Míchel Salgado y Malula Sanz han celebrado recientemente su 25 aniversario de matrimonio en su casa de Vigo, un lugar especial que simboliza su unión y su vida familiar. A pesar de su vida en Dubái, donde residen desde hace más de una década, la pareja regresa cada verano a esta ciudad gallega que les conecta con sus raíces y sus recuerdos más entrañables.
La historia de amor entre Míchel y Malula comenzó hace más de dos décadas, en un contexto donde la presión y la fama parecían jugar en contra de su relación. «Nos casamos después de nueve meses de noviazgo», recuerda Míchel, quien, tras su paso por el Real Madrid y el Celta de Vigo, se ha convertido en una figura emblemática del fútbol español. «Estábamos en una situación complicada, pero siempre hemos estado el uno para el otro», añade Malula, subrayando el apoyo mutuo que ha sido clave en su trayectoria juntos.
La Casa de Vigo: Un Refugio Familiar
La casa en Vigo no es solo un hogar, sino un refugio lleno de recuerdos. «La compramos cuando no teníamos hijos. Es nuestra casita, la única que ha estado fija siempre», explica Malula. Este espacio ha sido testigo del crecimiento de sus tres hijos: Malu, de 22 años, Miguel, de 20, y Alán, de 15. «A los niños les encanta volver aquí, es un lugar que conocen desde que tienen uso de razón», añade Miguel, quien se siente profundamente conectado con sus raíces gallegas.
La vida en Dubái, donde actualmente tienen su residencia principal, ofrece oportunidades únicas para la familia. Malula destaca que la ciudad es un punto intermedio entre Asia y Europa, facilitando el acceso a diferentes lugares debido a la conectividad aérea. «Ya hemos comprado la casa para siempre», afirma, mostrando la decisión de establecer su hogar en este vibrante destino.

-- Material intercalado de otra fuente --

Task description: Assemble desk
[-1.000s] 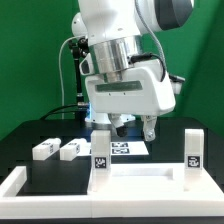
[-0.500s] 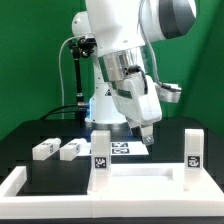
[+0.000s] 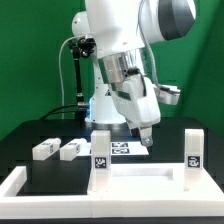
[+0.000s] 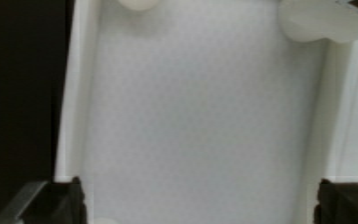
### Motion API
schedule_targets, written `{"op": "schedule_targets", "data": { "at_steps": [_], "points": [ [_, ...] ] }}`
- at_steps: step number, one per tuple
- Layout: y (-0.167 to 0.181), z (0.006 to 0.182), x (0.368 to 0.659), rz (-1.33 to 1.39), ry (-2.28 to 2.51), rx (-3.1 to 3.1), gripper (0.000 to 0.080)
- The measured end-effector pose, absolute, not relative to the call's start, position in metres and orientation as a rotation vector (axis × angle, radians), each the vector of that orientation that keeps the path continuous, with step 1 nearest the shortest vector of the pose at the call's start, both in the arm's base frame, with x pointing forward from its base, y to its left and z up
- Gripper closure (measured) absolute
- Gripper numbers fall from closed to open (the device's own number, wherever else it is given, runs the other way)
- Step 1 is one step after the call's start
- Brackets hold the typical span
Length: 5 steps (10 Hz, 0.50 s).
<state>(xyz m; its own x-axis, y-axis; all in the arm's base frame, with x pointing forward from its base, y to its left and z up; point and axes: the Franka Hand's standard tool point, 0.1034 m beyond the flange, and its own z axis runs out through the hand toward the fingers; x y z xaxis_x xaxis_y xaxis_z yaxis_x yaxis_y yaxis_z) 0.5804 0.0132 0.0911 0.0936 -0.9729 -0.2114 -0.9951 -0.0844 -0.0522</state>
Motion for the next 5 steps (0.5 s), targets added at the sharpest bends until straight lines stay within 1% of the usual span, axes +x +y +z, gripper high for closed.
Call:
{"op": "schedule_targets", "data": {
  "at_steps": [2, 3, 5],
  "points": [
    [0.014, 0.074, 0.549, 0.214, 2.11, -2.099, 0.0151],
    [0.017, 0.059, 0.535, 0.224, 2.145, -2.08, 0.0151],
    [0.017, 0.033, 0.528, 0.224, 2.165, -2.108, 0.0151]
  ]
}}
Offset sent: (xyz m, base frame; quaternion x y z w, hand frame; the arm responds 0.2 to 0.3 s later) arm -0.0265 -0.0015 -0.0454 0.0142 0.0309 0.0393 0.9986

Reflexiones sobre el Matrimonio y la Familia
La pareja comparte su perspectiva sobre lo que ha hecho que su matrimonio perdure a lo largo de los años. «No creo que haya un secreto», dice Malula, «el respeto y el apoyo mutuo son fundamentales, especialmente en los momentos difíciles». Míchel complementa: «Pensar que no estamos casados y hacer lo que hacíamos al principio ha sido clave para nosotros». Ambos coinciden en que disfrutar de la compañía familiar es uno de los mayores privilegios de su vida juntos.
El paso del tiempo ha sido testigo de su evolución como pareja y como padres. Míchel reflexiona sobre el orgullo que siente al ver a sus hijos crecer con valores sólidos: «Lo que más me llena es cómo son como personas, el respeto que tienen por los demás». Esta preocupación por el desarrollo personal de sus hijos es una constante en sus conversaciones familiares.

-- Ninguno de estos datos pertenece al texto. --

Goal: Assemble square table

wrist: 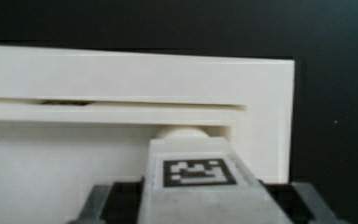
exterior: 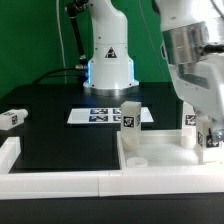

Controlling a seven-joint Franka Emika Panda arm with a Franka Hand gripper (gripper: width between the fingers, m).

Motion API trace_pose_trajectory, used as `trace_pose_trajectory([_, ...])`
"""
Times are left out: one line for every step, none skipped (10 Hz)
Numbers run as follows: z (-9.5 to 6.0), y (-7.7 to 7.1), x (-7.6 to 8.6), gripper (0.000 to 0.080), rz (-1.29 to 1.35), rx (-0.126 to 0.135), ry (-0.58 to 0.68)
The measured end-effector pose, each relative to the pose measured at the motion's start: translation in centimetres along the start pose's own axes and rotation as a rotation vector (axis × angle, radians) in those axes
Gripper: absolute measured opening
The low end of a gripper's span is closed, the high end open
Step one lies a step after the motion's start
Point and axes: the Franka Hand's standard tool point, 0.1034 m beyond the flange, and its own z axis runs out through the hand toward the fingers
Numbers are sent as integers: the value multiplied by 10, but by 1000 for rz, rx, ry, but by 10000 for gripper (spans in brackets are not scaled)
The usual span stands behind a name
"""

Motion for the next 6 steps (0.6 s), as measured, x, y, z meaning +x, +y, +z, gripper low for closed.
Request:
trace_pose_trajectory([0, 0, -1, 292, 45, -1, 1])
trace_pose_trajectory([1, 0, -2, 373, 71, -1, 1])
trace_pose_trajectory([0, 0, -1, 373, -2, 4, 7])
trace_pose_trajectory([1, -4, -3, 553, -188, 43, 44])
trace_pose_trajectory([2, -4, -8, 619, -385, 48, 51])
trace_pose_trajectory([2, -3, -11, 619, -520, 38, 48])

Malu, que ha encontrado su camino en la música, también comparte sus sueños y aspiraciones. «Siempre he querido ser cantante, y a pesar de las dificultades, he podido darles la formación que necesitan», indica, mientras sus hermanos se adentran en el mundo del fútbol. La familia Salgado Sanz, unida por la pasión y el esfuerzo, continúa escribiendo su historia en cada capítulo que se presenta.
El próximo reto familiar será la partida de Alán a Chipre para jugar al fútbol, un paso que tanto él como sus padres ven con emoción y nostalgia. «Creo que voy a sufrir mucho», bromea Malula, consciente de que su hijo dejará el hogar. Sin embargo, están seguros de que la tecnología les permitirá mantenerse conectados, un testimonio de la adaptabilidad de la familia en un mundo en constante cambio.
Así, Míchel y Malula celebran no solo su amor, sino también la vida que han construido juntos, llena de recuerdos, risas y el firme compromiso de seguir apoyándose en cada paso del camino.